As the viewer experiences the information relayed on the CD-ROM through text, pictures, and video, the stories of these individuals soon start to overlap and intertwine, establishing representational patterns for the archetypal heroine. What first seems a compendium of biographical notes on these historical, intellectual, and cultural figures ultimately emerges as a commentary on how society has manipulated their images at different points in history. Tamblyn purposefully has chosen women working in traditionally masculine arenas, women who in their day were perceived as "difficult," women later adopted as feminist role models and glorified by the mainstream media.

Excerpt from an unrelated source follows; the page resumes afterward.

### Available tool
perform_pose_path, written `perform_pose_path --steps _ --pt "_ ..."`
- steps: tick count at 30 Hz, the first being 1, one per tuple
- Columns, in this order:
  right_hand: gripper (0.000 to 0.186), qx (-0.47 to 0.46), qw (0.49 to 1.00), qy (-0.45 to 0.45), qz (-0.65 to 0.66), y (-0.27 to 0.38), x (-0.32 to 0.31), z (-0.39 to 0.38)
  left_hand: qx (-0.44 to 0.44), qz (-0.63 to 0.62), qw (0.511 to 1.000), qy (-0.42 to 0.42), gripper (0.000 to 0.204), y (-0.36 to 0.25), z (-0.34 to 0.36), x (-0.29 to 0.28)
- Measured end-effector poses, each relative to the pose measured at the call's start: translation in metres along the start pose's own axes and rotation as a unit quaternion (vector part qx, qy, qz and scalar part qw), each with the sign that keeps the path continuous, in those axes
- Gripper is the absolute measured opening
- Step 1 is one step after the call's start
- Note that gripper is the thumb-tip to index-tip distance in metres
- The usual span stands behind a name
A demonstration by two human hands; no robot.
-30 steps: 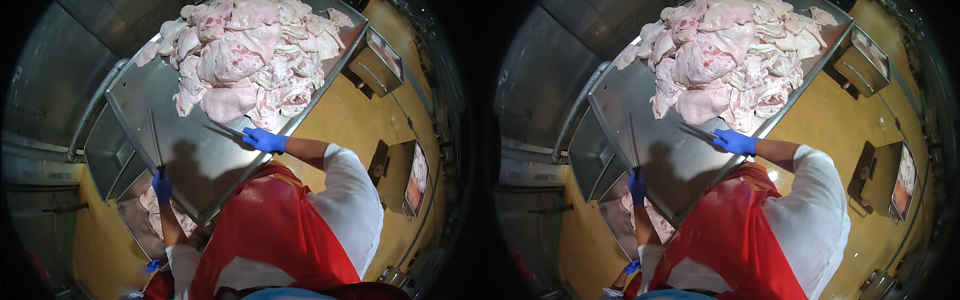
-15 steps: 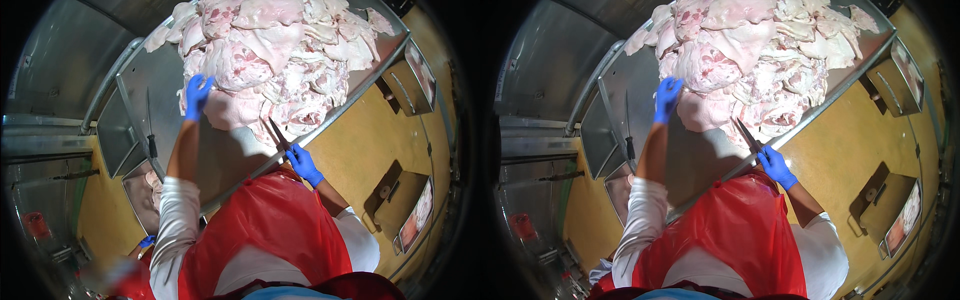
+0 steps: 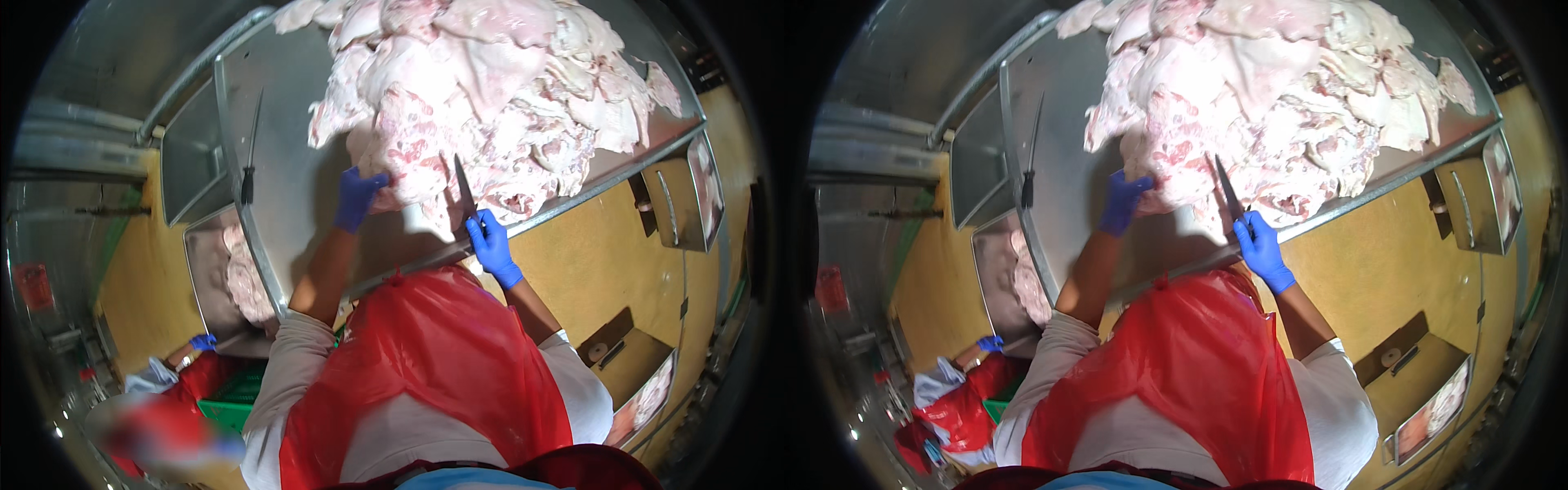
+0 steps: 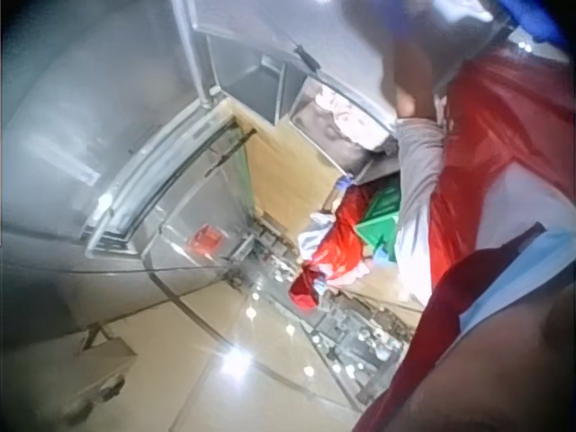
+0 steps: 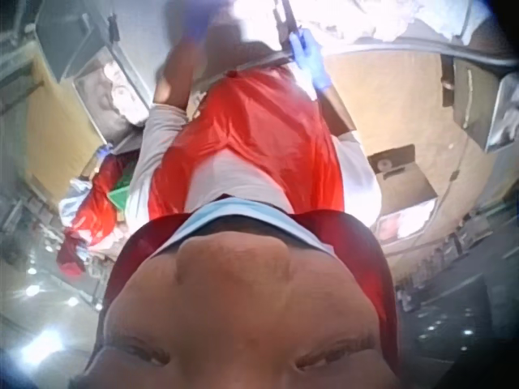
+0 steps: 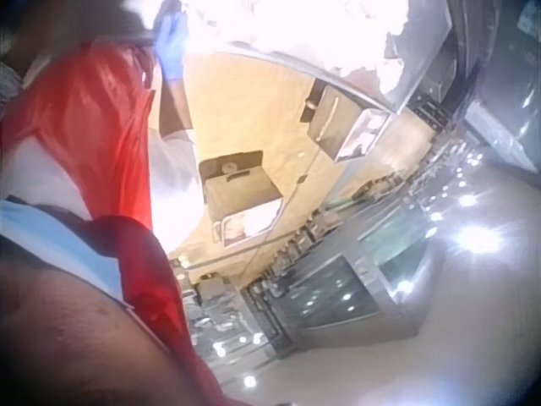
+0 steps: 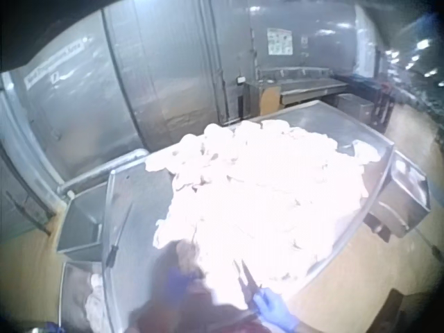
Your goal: The person uses a knife to cut large pieces of raw meat on a stainless steel table. They separate the meat into smaller portions and place them into a metal tray. The process is repeated continuously with multiple pieces of meat.
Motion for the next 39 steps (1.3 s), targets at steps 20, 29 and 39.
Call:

"These women have been made to symbolize certain qualities and to be seen as good girls or bad girls," notes Tamblyn as she demonstrates the CD-ROM in her apartment on South Beach. "I wanted to not necessarily contradict that, but to subvert it and have there be other layers at the same time." Take Marlene Dietrich. "I was interested in showing that the Hollywood studios sort of marketed her as the ideal wife and mother," Tamblyn explains. "She's actually this very ambiguously gendered woman: She had lesbian and heterosexual affairs. There's a lot about cross-dressing and bisexuality throughout this work. Also they were enslaved by a particular man and then they escaped that situation. Like Colette, who was forced to write by her husband, who literally locked her in the apartment and made her produce these novels and didn't give her any royalties. She wanted to get away, but she didn't have any money. So she studied mime and had this alternative career in the theater, and that's how she escaped his control.

"Mainly what I tried to show was how these women's strategy for survival was to constantly reinvent themselves," she continues. "In a way, they were trying to resist being stereotyped or being put into constraining roles. They are still role models, but I'm bringing out different lessons that aren't the accepted lessons. Basically they have to do with strategies for survival in an extremely hostile social context."

In her work as a performance artist, videomaker, and writer for art magazines and feminist journals since the late Seventies, Tamblyn frequently has dealt with issues of gender politics. Her first CD-ROM, She Loves It/She Loves It Not: Women and Technology (exhibited this past spring at Miami-Dade Community College's Centre Gallery), explores ways in which women have been excluded from gaining technological knowledge. That work, one of the winning entries in the "New Voices, New Visions" digital art contest cosponsored by the New York-based Voyager Corporation, is included on a new CD-ROM produced by Voyager.

Tamblyn, who moved to Miami from San Francisco last year, teaches computer art and art theory courses at FIU. She is one of the few Americans currently working with CD-ROMs as an artistic medium. "It's like writing a book -- it's very detail-oriented, organizational, tedious work, which doesn't fit the temperament of a lot of artists," she asserts. "It's difficult because the software is so new there's always bugs in it. It's all trial and error."

While Tamblyn admits that Mistaken Identities, which is on sale at the gallery, is best experienced on a one-to-one basis on a home computer, she feels that exhibiting her work on a viewer station in a gallery or museum allows a diverse audience to experience the work, rather than limiting its scope to computer aficionados or owners. "What I like about the gallery situation is that it's more democratic," the artist says. "I think my work can be judged much better within sort of a mainstream art context, because the ideas that go into it are much more ideas that come out of postmodern theory than from Radio Shack or Popular Electronics.